Thinking Brooklyn

Thinking Brooklyn

Ok, I’m not an expert. I don’t live there. All I know is what I’ve seen. A couple of times.

I’m not going all Travel Channel or anything. But I remember Soho before the shoe stores. I remember the loft galleries and the raw spaces. I remember the hanging tapestries that separated one gallery space from another. And I remember River North in my hometown of Chicago at a time when there was nothing there except run down warehouses. Seriously.

Once my wife and I had an opportunity to buy a house in Chicago’s Bucktown for $5,000. In fact I think the guy would’ve given it to us if we’d agreed to sign. What would it be worth today? Well, let’s just say I wouldn’t need to be working every day for a living at this point.
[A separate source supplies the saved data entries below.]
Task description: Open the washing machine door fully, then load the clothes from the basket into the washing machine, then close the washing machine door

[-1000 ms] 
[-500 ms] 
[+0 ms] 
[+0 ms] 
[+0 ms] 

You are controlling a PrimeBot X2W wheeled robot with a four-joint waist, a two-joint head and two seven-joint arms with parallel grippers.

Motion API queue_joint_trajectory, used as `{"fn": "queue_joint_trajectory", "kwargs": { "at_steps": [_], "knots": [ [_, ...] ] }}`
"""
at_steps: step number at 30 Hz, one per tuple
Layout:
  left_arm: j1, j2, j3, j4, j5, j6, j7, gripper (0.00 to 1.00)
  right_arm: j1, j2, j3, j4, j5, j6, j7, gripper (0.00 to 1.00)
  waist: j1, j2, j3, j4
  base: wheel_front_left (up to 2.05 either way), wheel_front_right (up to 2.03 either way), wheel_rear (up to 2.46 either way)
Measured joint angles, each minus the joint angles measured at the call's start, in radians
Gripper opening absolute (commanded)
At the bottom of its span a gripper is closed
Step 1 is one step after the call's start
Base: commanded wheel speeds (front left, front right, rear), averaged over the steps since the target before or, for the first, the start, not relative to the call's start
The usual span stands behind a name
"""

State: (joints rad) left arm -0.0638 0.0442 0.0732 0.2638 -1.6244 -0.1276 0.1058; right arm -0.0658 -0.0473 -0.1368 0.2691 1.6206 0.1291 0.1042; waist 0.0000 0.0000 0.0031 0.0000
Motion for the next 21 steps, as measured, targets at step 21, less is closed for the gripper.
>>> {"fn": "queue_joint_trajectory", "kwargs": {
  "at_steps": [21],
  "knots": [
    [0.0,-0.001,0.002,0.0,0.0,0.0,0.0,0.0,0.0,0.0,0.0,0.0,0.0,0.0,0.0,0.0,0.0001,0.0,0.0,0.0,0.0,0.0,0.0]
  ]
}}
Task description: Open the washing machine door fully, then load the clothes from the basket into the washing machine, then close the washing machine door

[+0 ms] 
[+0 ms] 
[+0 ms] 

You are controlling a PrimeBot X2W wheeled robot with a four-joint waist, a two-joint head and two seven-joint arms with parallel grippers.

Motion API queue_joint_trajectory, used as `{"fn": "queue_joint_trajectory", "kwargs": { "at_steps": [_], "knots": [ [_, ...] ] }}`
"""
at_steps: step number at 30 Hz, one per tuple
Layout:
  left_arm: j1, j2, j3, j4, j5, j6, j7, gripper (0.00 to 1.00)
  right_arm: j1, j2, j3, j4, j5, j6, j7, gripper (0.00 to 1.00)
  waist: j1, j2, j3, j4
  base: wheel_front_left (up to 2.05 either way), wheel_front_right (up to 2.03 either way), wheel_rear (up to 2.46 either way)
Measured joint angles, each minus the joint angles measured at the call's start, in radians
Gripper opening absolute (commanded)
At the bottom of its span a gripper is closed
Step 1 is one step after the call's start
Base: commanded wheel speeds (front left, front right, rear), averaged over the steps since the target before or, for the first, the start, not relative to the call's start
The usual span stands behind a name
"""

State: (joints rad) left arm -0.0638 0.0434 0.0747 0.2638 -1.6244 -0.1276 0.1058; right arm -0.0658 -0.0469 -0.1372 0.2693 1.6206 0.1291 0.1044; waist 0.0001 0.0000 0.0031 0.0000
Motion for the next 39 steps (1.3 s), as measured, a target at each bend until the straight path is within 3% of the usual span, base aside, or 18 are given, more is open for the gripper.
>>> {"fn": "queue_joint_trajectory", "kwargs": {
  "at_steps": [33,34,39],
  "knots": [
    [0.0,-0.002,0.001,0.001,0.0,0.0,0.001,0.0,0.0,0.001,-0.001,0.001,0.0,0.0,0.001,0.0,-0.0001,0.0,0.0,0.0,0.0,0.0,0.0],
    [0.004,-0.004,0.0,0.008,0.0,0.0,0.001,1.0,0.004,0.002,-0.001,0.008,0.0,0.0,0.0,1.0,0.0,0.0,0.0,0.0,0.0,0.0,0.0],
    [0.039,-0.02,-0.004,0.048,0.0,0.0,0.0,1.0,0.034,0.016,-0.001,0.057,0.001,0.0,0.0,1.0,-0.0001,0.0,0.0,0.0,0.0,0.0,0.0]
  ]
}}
But this isn’t about real estate speculation. It’s about creativity and inspiration. So when I spent some time in Brooklyn a couple of weeks ago I wanted to see if there was something going on there that was either A) inspiring or B) creative. I was looking for a Brooklyn perspective on doing stuff.

So what did I find? Signage is just not cool, man. The best places I went to, as in really interesting food, looked so nondescript that if someone hadn’t told me it was awesome I would have just been completely disinclined to go in. Then, once inside, it was like a different world, the place was happening – lots of cool looking people, music, sounds, smells.

Maybe I’ll call it the Roberta’s syndrome because for me a few years ago, that was the first. For someone from Chi to say that was one of the best pizzas I’ve ever had is saying a lot. And it was. But what sticks even more in my head is the remoteness of the place and the complete lack of overt notification on the building. Yeah, there was a sign. And a metal door IIRC.

So what’s the take away? The easy answer would be that in the world of Twitter and FB and Instagram who needs signage or old-school methods of communication? Who needs golden arches anymore? If the place is cool, the food is amazing, and people have a good time there, they’ll tweet about it. And enough people will find the place to turn it into a legend.

So now we’re all chasing a tweet, or trying to go viral on YouTube. This isn’t really new either, is it?

So did I discover anything new at all? Yes. I found out that what’s really going on there is the evolution of a new sense of community. Sit in Irving Square Park for even a few minutes and you’ll get it. Families, couples, kids, dogs, a woman with a guitar, all hanging out and enjoying a summer evening – together. Walk down the street, day or night, and there’s an openness that belies the stereotype of a city like New York.

You know, if we’ve made any progress at all, it is this: we are slowly breaking down the impersonality of a commodified life and building real personal relationships. It’s communication on a human level, me to you. And it’s founded on the simple fact that we are all people, living together, here. We’re not strangers, we live here. And slowly we’re starting to act like we know each other, and maybe even care about each other.